Bonds Yield Prints at 14.6%, Naira Steadies
The average yield on the Federal Government of Nigeria, FGN, debt instruments inched higher to 14.6% amidst the ongoing yield repricing in the fixed income space.
While inflation and falling naira remain downside, the market still awaits fresh catalysts that will force an upward movement in the yield curve and close the existing gap in real return.
At the investors’ and exporters’ foreign exchange window, the naira holds its position against the United States dollar.
The naira traded steadied at N445.50 while the black market rates were under check from further worsening.
As liquidity position in the money market Stabilises, which is an improvement from October 2022 record levels, short-term rates continues to stay in the single-digit range, according to data from FMDQ Exchange.

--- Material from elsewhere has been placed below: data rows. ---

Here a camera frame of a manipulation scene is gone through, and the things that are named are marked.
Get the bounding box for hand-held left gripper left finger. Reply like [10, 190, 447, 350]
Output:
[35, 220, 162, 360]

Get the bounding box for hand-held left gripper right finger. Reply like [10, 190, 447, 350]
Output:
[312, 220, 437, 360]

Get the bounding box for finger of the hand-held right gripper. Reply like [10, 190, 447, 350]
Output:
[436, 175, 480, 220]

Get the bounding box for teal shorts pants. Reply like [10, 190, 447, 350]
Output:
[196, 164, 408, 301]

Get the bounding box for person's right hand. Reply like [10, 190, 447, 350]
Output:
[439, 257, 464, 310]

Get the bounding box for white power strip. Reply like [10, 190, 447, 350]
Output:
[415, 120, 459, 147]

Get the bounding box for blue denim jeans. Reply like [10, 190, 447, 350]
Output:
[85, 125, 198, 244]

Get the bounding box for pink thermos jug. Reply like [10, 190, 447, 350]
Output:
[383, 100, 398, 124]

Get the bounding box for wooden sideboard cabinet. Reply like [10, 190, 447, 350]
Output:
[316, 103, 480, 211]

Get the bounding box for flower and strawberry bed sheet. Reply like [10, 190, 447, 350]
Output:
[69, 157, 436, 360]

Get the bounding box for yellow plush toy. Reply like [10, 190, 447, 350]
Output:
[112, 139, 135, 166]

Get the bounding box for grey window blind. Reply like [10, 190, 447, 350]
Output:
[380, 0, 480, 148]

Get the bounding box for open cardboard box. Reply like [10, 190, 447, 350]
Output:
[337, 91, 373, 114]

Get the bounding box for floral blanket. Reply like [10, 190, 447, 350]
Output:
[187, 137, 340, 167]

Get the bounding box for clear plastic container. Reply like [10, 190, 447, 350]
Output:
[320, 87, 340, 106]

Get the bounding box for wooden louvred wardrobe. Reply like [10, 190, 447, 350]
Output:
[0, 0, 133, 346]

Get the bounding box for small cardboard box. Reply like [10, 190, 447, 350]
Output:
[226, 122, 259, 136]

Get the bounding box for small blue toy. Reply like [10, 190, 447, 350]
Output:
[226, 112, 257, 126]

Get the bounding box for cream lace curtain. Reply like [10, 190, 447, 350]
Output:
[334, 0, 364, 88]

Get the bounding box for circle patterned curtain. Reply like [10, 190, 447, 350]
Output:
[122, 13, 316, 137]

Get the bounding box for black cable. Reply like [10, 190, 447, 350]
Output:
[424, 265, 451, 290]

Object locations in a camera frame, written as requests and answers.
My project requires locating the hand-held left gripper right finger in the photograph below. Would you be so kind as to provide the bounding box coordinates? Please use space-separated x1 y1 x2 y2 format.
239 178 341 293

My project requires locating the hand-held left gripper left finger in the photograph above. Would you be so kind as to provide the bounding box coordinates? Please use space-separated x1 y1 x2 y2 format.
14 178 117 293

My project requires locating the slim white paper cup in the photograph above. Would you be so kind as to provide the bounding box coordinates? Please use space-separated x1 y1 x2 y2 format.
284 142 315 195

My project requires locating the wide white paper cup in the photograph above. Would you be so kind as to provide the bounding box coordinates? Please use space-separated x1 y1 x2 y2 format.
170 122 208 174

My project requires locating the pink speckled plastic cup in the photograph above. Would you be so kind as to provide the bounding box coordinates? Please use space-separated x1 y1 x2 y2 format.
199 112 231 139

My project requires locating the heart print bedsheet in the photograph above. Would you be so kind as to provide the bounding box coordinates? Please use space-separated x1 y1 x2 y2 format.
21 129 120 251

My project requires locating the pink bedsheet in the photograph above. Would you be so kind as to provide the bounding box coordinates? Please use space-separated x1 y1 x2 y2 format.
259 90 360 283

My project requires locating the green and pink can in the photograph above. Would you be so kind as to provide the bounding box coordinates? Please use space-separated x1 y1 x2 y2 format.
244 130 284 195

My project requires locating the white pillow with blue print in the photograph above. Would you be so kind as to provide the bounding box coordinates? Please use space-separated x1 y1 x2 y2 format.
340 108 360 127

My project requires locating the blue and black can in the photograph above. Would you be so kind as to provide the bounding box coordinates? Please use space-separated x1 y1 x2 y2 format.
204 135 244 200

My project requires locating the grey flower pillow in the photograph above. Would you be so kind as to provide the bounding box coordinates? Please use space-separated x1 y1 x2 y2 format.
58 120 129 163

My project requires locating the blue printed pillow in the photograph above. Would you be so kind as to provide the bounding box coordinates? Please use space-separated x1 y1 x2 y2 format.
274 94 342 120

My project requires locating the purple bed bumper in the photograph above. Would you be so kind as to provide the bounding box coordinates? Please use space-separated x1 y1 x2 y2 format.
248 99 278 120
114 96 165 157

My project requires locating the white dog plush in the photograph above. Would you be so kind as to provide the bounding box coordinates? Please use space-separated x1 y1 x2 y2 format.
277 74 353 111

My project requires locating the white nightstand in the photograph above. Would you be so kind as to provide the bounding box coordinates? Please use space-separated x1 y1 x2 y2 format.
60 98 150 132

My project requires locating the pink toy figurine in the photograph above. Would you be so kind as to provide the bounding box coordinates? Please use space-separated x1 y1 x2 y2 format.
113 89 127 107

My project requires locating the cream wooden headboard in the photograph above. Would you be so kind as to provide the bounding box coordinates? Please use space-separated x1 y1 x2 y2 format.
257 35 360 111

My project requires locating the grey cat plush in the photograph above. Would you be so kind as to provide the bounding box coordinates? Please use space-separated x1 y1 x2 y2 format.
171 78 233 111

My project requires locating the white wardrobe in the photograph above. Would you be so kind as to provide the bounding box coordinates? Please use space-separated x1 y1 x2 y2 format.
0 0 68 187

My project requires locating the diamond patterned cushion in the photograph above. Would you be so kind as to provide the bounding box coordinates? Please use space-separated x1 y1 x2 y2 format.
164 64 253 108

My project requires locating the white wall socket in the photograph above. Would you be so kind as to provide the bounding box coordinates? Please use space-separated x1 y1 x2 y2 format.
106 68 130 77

MarketForces Africa reported that opening market liquidity printed at N470.1 billion on Friday, thus keeping overnight and repo rates within a range of 7% – 9%. READ: FGN Eurobond Yield Prints at 10.5%, T-Bills, Local Bonds Steady
Analysts’ reports indicated that system liquidity improved primarily due to the combination of FAAC disbursement from the prior week and inflows from OMO maturities.
On Monday, the overnight lending rate was unchanged at 8.8%, as system liquidity settled at a net long position of N351.13 billion. In its market report, Coronation Research expects rates in the money market to trend upwards.
It said projected inflow from Nigerian Treasury bills and OMO bill maturities as well as an FX retail auction refund may not be sufficient to offset potential combined outflow from an FX auction, OMO auction and possible CRR debit by the Central Bank of Nigeria this week.
Trading activities in the secondary market for Nigerian Treasury bills ended with mixed sentiments yesterday, albeit with a bullish tilt. Traders and market analysts stated that the average yield pared by a basis point to 11.1%.
Across the curve, Cordros Capital stated that the average yield contracted slightly at the short (-1bp), mid (-1bp), and long (-1bp) segments.
The result was due to mild interest in the 17-day to maturity (-1bp), 129-day to maturity (-1bp), and 353-day to maturity (-2bps) bills, respectively. Similarly, the average yield pared by a basis point to 10.2% in the OMO bills segment.
Proceedings in the FGN bond market were bearish, as the average yield expanded by 12 basis points to 14.6%.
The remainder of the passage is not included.